Work to complete
Repeat the listing word for word, but skip any pictures.

Collected material
◆ ◆ ◆ ◆ ◆
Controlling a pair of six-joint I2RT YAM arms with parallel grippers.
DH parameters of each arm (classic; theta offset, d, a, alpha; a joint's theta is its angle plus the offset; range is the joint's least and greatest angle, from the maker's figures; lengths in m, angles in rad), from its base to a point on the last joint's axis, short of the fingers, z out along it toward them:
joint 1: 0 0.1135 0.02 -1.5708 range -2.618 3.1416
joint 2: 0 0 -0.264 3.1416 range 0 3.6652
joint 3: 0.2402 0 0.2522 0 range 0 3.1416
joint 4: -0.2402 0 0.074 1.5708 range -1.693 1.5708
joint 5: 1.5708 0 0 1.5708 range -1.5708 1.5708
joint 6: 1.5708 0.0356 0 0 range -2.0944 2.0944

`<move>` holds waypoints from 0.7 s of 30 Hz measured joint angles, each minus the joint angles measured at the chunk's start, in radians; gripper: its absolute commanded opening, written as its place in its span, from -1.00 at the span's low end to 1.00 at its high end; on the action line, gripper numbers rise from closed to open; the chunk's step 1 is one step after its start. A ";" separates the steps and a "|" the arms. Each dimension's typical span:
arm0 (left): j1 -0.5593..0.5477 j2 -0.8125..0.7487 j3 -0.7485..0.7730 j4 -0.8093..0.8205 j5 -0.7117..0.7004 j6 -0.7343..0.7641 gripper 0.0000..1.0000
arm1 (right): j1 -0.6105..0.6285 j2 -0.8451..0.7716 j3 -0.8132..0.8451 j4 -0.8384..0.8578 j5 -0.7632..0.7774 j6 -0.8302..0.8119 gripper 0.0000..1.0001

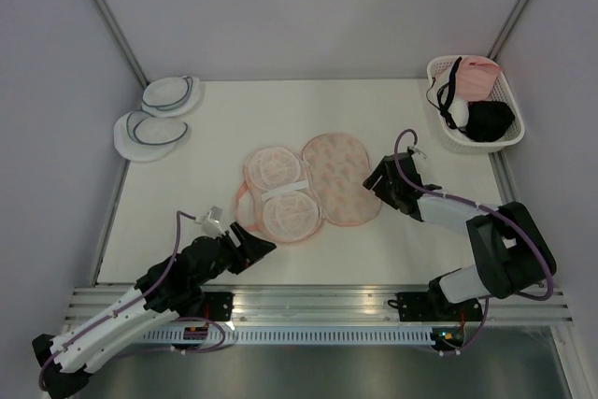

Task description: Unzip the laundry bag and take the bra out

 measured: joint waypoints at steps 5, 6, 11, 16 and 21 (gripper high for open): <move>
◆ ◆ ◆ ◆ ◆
Task response
Controlling a pair of six-joint I2RT YAM arms with parallel grippers.
DH parameters of each arm (classic; theta offset, d, a, alpha; a joint's theta is its angle plus the offset; range is the joint's least and greatest angle, from the maker's figures; lengths in m, angles in rad), from its base to a point on the last joint's axis, short of the fingers, z out along it toward them:
joint 1: 0 0.1135 0.02 -1.5708 range -2.618 3.1416
joint 2: 0 0 -0.264 3.1416 range 0 3.6652
joint 3: 0.2402 0 0.2522 0 range 0 3.1416
joint 4: -0.2402 0 0.074 1.5708 range -1.693 1.5708
joint 5: 1.5708 0 0 1.5708 range -1.5708 1.5708
joint 6: 1.5708 0.0356 0 0 range -2.0944 2.0944

`<move>` holds waypoints from 0.7 s of 30 Hz measured joint angles, each minus the joint angles measured at the chunk's start, in radians; gripper: its absolute commanded opening, written as its place in its span, from -1.00 at the span's low end to 1.00 at its high end; on the action line, gripper numbers rise from closed to open; the chunk's step 1 is one step after its start. A ";" separates the steps and a "|" the arms. Each dimension's typical span:
arm0 (left): j1 -0.5593..0.5477 j2 -0.8125..0.7487 j3 -0.7485..0.7730 j4 -0.8093..0.8205 j5 -0.7117..0.7004 j6 -0.7343..0.7641 gripper 0.0000..1.0000
arm1 (right): j1 -0.6105..0.6285 j2 -0.8451..0.7716 j3 -0.8132..0.8451 j4 -0.8384..0.8578 j5 -0.7632..0.7774 j6 -0.8302..0.8119 gripper 0.0000..1.0001


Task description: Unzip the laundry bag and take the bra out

 measured: joint waypoints at steps 5, 6, 11, 16 and 21 (gripper high for open): <move>

With this, the answer is finished.